Consider installing a rainwater barrel. It can be fitted under any downpipe and it makes a great emergency water supply. We can supply you with external emergency water tanks that can sit next to your house. You'll need to get a building consent if you want to install a big rainwater tank that's permanently connected (plumbed in).

  • Fix dripping taps by replacing the washers. On hot water taps this investment can save you significant amounts on your power bill.
  • Install a low flow shower head. You’ll hardly feel the difference, but it will save heaps of water.
  • If you don’t have a dual flush toilet, place a filled two-litre milk bottle or a brick inside your cistern to replace some of the water.
  • Try to keep showers less than five minutes.
  • Turn off the tap while brushing teeth.
  • Fill a sink to wash larger quantities of vegetables and fruit rather than letting the water run.
  • Run your dishwasher only when full and avoid pre-rinsing dishes.
  • Run only full loads in your washing machine and try to re-use the water on the garden.
  • When replacing your washing machine, consider buying a front loader. It'll use less than 70 litres of water, compared to 200 litres in a top loader and thus provides savings on hot water.

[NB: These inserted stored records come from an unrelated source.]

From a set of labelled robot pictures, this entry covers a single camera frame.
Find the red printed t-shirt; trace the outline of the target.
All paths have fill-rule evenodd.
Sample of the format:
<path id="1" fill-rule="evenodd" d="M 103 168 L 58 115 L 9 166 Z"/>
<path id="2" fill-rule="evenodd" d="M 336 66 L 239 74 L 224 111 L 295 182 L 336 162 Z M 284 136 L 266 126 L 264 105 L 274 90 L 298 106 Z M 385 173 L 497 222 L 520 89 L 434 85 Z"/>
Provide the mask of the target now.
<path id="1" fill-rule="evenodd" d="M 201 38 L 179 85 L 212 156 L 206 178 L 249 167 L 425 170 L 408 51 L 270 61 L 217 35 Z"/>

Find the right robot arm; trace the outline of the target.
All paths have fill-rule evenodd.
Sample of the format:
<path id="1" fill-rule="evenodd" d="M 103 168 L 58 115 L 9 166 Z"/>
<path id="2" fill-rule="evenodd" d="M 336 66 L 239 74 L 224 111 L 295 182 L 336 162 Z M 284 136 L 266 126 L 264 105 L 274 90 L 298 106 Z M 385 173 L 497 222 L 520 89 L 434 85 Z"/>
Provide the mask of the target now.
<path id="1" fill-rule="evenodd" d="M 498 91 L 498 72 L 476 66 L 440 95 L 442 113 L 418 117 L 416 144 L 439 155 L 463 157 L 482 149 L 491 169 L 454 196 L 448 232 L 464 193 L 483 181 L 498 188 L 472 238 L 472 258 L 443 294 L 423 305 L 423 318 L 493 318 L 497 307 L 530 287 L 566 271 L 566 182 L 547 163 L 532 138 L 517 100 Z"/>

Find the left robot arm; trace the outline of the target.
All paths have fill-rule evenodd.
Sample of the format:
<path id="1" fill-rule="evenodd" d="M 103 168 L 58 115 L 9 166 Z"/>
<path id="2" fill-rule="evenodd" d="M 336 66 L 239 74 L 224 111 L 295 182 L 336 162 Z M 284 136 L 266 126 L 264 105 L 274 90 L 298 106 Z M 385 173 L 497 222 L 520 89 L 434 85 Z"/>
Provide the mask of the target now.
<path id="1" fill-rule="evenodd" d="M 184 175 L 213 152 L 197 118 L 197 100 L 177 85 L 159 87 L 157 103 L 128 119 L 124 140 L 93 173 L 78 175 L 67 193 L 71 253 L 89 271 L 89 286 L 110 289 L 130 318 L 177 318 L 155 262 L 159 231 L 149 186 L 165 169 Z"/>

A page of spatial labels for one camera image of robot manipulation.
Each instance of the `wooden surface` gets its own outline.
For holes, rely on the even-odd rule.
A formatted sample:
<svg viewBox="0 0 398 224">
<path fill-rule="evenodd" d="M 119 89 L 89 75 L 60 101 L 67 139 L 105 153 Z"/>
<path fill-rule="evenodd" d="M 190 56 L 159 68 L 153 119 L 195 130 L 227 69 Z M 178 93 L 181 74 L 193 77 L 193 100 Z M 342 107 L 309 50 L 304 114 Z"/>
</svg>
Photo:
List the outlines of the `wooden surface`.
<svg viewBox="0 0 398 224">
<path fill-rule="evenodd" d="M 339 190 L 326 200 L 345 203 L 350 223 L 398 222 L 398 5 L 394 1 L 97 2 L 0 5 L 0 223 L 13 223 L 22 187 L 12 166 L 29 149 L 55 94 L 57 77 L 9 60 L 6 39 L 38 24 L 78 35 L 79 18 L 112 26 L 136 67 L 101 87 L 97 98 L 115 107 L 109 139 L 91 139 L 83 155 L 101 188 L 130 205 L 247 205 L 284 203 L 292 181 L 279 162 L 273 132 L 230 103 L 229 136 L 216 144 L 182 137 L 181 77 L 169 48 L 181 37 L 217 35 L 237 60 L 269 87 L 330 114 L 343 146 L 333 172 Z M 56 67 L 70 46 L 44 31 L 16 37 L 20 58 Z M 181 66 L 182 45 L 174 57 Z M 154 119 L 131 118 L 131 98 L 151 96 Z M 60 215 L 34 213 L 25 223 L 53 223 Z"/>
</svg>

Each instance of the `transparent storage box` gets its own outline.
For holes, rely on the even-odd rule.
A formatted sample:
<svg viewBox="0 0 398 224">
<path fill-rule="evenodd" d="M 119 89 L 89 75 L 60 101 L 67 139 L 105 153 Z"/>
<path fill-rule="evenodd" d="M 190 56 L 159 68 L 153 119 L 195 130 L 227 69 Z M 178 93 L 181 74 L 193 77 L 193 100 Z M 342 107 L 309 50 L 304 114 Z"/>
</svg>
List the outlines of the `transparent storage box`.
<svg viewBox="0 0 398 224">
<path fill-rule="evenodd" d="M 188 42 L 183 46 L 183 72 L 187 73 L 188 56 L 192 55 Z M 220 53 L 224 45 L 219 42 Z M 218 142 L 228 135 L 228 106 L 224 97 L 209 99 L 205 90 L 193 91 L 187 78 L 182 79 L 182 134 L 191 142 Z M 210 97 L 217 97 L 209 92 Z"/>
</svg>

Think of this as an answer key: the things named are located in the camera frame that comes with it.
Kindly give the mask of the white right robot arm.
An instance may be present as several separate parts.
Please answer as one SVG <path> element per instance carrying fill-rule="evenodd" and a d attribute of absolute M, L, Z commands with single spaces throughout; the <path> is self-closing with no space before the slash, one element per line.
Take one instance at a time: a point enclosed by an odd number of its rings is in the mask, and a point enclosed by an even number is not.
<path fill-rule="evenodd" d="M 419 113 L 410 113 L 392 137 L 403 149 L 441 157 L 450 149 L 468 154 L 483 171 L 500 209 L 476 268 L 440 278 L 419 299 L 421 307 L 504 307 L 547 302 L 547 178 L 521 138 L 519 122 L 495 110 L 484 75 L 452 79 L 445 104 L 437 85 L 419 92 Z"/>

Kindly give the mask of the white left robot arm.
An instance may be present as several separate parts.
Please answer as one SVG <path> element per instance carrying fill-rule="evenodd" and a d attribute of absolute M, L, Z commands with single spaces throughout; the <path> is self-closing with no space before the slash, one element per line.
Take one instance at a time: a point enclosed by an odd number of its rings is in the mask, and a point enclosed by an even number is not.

Water restrictions and tips for using water in summer

We all have a part to play in conserving water, especially in the garden and during the hot summer months.

View the current water restrictions on Wellington Water

Every summer during daylight saving months (September-April), there are garden watering restrictions in place. Summer’s temperatures and dry winds increase evaporation. There's also less rain which increases water usage and can mean shortages.

During this time, you can use a single watering system (sprinkler, irrigation system, soaker hose, or unattended hose) between 6-8am and 7-9pm on allocated watering days:

  • Even-numbered houses on even dates of the month (2nd, 4th, 16th etc.)
  • Odd-numbered houses on odd dates of the month (1st, 3rd, 11th etc.)

Car washing

You can help. When washing a car, the wastewater running off it contains metals, detergents and oils. Don't let your wastewater go straight into a stormwater drain. Park your car on the lawn instead, and let the grass filter the water - or take your car to a commercial car wash.

Charity car wash info sheet (PDF 272 KB)

Looking after our wastewater

Our wastewater network is only designed for pee, poo and toilet paper. Don’t use it to dispose of sanitary items, motor oil, fuels, solvents, and antibiotics.

Avoid insinkerators in the kitchen. These chop up solid food to make it go down the sink pipe easier.

Looking after our stormwater

Remember, the stormwater drain is only for rain.

What goes down our stormwater drains ends up in our streams and in the sea. It's important that we all work to protect our river and streams.